This is a guest post from Peter Sloan, founding member of boutique law firm Information Governance Group, LLC. They help companies across the United States create, validate, and update records retention schedules; establish data security policies and breach response readiness; respond to data breaches; and implement legal hold processes. The orginal post can be found here.
It happens every day. A company spends a huge amount of money on a new technology system, without fully addressing the information implications.
Maybe the decision (to move on-premise operations to a cloud SaaS or PaaS, or to retire and replace an enterprise database, or buy a comprehensive new tool suite) was reactive, driven by an impending crisis. Maybe the decision-making was siloed, with IT not clearly hearing what the rest of the business truly needs (or more likely, the rest of the business not speaking up). Or maybe IT just responded literally to a business directive of the moment (let’s get into IoT, or Big Data, or Blockchain!). Regardless, the green light is lit, the dollars are spent … and problems ensue, painfully multiplying the procurement’s all-in cost.
What was missing? Strategic consideration of repercussions for information compliance, risk, and value for the organization as a whole, including privacy, data security, retention/destruction, litigation discovery, intellectual property, and so forth. In other words, Information Governance. And when was it missing? Before the decision was made and the dollars were spent.
So, what if something could be hard-wired into the procurement process, a trigger that timely prompted decision-makers to call time-out; get focused input from all stakeholders; assess the repercussions for information compliance, risk, and value; and align the procurement requirements and purchase decisions with organizational strategy for governing information?
One Percent for Art
Over half of the states and hundreds of cities and local governmental bodies require that a percentage of expenditures for public improvement projects, usually one percent, be used to install public art. These “Percent for Art” laws and ordinances have been in place for decades, and they provide reliable funding for public art programs across the country. The results can sometimes be controversial (arguably the point of art, right?), but the value of public art is well-documented, including demonstrable economic, educational, workforce, health, and civic benefits. So valuable, in fact, that iconic public art is often commissioned privately, such as Deborah Kass’s OY/YO in Brooklyn, or Anish Kapoor’s Cloud Gate in Chicago’s Millennium Park (pictured above).
Percent for Art requirements are there for a very pragmatic reason – without them, it’s too easy to merely get the job done, the public facility built or renovated, without the art. It’s simply the nature of things – we get tunnel vision, doing only what’s necessary to get from point A to point B, without pausing to factor in the repercussions. Percent for Art is the trigger that ensures the big picture will be considered for the project, and the broader public benefits of public art will be secured.

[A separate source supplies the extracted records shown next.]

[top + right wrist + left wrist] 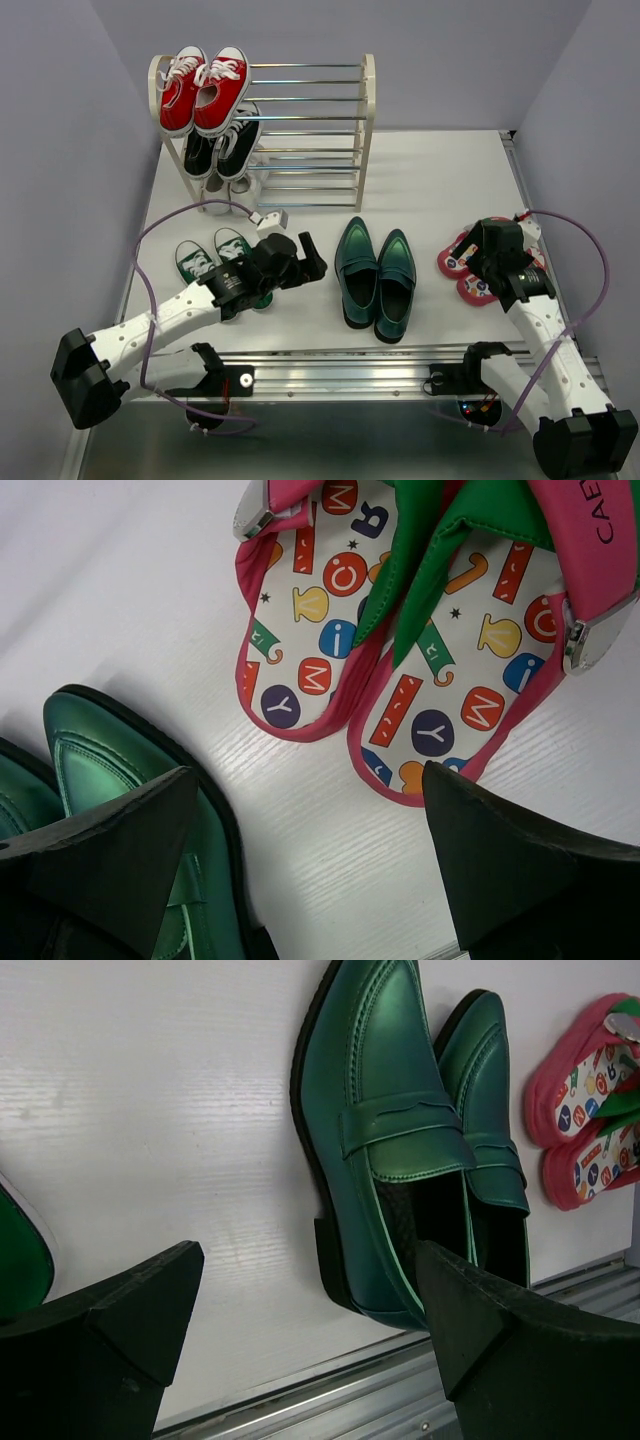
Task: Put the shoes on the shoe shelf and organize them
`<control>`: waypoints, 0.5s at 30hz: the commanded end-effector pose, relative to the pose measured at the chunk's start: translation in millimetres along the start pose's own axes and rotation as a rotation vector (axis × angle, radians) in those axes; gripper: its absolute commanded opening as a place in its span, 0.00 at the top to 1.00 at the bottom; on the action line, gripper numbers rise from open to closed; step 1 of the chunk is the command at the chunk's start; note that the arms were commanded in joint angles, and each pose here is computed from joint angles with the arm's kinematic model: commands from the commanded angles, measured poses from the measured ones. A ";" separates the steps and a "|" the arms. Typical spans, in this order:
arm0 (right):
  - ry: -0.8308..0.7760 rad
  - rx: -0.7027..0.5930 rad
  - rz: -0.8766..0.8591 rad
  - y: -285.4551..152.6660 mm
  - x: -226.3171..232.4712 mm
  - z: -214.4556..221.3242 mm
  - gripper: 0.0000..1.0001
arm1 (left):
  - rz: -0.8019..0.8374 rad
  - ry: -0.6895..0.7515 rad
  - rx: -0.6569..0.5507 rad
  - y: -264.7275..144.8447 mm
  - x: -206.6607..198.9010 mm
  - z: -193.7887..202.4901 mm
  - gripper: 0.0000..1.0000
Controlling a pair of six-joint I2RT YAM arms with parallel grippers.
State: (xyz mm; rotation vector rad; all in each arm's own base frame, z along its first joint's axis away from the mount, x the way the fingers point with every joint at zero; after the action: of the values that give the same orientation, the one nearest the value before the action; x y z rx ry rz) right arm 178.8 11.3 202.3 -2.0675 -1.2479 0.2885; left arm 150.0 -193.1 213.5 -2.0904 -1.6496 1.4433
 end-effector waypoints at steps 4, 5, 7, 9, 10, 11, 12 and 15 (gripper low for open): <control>0.015 -0.075 -0.027 -5.0 7.5 -17.9 0.00 | 0.016 -0.024 0.035 0.4 -30.2 9.5 0.01; 0.014 -0.073 -0.029 -4.8 7.6 -17.3 0.00 | 0.003 -0.032 0.045 0.4 -31.9 11.8 0.01; 0.011 -0.070 -0.036 -4.9 7.7 -16.5 0.00 | -0.021 -0.069 0.081 1.1 -39.8 19.3 0.01; 0.010 -0.068 -0.040 -5.4 7.4 -15.5 0.00 | -0.056 -0.097 0.108 0.6 -41.1 24.9 0.01; 0.011 -0.075 -0.039 -6.3 7.0 -16.5 0.00 | -0.074 -0.129 0.124 2.6 -42.4 29.6 0.01; 0.011 -0.076 -0.038 -6.3 6.9 -16.5 0.00 | -0.087 -0.144 0.139 3.7 -41.8 32.7 0.01; 0.011 -0.080 -0.038 -7.1 6.5 -16.9 0.00 | -0.100 -0.182 0.148 6.2 -43.2 36.0 0.01; 0.013 -0.085 -0.049 -9.2 6.3 -17.1 0.00 | -0.106 -0.223 0.183 11.1 -48.0 42.4 0.01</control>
State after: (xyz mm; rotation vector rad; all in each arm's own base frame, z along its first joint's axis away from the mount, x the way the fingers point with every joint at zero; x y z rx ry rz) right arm 179.3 11.3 203.4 -2.0694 -1.2602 0.2871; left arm 130.8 -244.2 206.4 -1.8694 -1.5764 1.6297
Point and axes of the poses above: each gripper's point midway between its finger pads, its own y axis out along the fingers, its own x axis along the line the jaws close on, z = x × y, the point moved 9 cm from there along -y, back along the fingers, and after that the axes turned 7 degrees about -y, right-handed, at the moved point
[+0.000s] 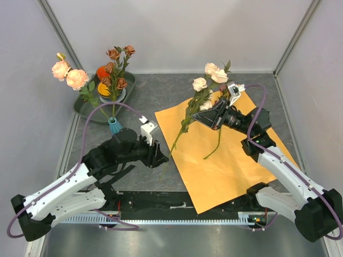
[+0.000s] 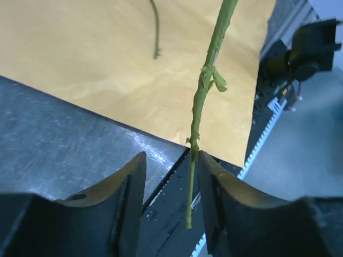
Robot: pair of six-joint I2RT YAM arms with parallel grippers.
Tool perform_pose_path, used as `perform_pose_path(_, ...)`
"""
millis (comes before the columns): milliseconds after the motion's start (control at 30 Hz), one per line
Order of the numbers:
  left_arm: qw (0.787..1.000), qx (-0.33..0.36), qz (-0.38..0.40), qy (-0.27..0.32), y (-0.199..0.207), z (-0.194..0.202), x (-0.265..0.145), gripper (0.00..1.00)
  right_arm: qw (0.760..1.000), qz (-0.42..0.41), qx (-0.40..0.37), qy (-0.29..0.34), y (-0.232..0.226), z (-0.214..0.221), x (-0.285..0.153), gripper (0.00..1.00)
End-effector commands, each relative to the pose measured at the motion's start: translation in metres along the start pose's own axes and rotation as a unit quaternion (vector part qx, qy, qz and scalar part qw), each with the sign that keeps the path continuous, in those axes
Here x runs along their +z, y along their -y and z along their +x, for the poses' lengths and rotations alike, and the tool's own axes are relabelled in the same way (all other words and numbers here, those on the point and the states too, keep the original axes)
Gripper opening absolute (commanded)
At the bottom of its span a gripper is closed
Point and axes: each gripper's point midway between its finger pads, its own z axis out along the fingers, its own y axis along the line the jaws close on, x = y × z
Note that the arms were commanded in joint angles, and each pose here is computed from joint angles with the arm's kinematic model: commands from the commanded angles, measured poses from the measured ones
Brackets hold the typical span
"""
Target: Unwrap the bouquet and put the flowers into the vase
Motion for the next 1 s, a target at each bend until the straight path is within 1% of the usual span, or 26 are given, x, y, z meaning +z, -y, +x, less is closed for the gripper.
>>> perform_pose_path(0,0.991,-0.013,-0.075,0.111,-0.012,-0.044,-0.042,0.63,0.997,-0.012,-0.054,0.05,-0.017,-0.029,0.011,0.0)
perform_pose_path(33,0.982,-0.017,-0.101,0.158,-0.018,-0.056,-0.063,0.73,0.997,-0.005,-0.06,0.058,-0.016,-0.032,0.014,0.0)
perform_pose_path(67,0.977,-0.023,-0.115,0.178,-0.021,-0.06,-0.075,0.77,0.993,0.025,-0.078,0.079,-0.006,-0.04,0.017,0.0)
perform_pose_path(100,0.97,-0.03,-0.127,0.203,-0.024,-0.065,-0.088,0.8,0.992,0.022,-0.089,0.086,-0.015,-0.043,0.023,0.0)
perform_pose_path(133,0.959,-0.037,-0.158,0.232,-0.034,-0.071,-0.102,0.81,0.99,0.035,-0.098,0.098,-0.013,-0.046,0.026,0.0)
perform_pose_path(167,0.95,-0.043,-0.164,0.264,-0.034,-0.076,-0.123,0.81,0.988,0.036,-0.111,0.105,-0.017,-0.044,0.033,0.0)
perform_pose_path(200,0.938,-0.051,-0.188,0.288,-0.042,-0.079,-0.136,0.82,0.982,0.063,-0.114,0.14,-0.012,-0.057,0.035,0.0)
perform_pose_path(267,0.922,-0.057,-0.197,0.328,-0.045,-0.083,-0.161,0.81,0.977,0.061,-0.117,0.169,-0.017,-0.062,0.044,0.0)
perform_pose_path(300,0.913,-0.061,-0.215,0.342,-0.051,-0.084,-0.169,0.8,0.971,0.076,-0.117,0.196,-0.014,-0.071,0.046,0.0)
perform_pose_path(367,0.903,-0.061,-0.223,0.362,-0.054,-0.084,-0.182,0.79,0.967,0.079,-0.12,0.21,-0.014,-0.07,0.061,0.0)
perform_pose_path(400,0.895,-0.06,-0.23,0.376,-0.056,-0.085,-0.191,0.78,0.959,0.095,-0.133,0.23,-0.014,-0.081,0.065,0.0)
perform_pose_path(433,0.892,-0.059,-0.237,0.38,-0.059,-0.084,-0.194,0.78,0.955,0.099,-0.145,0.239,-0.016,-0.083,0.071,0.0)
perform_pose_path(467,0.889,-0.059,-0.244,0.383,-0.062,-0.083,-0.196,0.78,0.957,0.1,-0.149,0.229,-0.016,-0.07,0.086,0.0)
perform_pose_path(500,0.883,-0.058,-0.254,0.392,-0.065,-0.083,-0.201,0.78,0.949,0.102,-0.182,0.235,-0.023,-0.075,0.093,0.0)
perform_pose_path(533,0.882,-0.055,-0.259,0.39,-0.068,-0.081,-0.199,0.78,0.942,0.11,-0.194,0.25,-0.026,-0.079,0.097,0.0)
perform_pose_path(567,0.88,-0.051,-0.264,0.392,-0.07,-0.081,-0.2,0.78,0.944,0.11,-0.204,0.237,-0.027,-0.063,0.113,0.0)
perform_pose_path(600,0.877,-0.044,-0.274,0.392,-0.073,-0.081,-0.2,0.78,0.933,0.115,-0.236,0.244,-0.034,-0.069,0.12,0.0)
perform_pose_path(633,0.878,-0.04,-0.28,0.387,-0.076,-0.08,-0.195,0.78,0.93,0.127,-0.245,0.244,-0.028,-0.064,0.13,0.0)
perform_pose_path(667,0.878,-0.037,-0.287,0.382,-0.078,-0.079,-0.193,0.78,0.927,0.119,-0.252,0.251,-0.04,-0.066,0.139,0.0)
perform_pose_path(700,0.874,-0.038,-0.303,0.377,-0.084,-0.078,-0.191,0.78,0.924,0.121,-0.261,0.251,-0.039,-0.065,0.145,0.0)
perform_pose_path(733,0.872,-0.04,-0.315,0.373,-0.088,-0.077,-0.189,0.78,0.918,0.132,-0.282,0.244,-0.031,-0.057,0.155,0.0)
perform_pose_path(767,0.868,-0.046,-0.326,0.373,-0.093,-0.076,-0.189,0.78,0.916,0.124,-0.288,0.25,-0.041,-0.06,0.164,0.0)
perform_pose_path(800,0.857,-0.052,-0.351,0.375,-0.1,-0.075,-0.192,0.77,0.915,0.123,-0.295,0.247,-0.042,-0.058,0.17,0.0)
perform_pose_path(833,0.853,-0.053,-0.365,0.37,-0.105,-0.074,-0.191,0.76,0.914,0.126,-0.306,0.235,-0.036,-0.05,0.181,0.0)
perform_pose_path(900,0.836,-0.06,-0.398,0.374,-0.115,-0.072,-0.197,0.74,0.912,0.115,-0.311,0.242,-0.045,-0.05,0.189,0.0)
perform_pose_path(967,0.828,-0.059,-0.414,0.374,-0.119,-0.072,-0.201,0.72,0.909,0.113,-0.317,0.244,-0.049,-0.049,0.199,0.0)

X Percent for Information Governance
So … what if any company decision to procure IT systems, apps, or tools were to hit a similar trigger, a procurement requirement adopted by the company that a percentage of the total IT project be devoted specifically to ensuring Information Governance? What if the project’s green light would not be lit until an IG assessment was done, surfacing the inevitable repercussions for information value, compliance, cost, and risk, and with dedicated budget/resources allocated from the overall procurement to seriously and strategically address such issues?
Sure, the X percent could be hard dollars for Information Governance consulting services by outside providers. But all or some could just as easily be allocated to the internal functions responsible for guiding Information Governance within the organization, such as through time/resource allocation rather than hard spend.
And what percentage would X be – ten percent, or five percent, or one percent? Of course the need will vary depending upon the scope and purpose of the IT procurement. But complication is not our friend – there’s a virtue in simplicity, and in ensuring that something reliably and timely prompts this strategically necessary effort when IT system decisions are made. Every. Single. Time.
And I do know one thing for sure. Any of these percentages would be more – and would better serve the organization’s vital, strategic interests – than zero percent.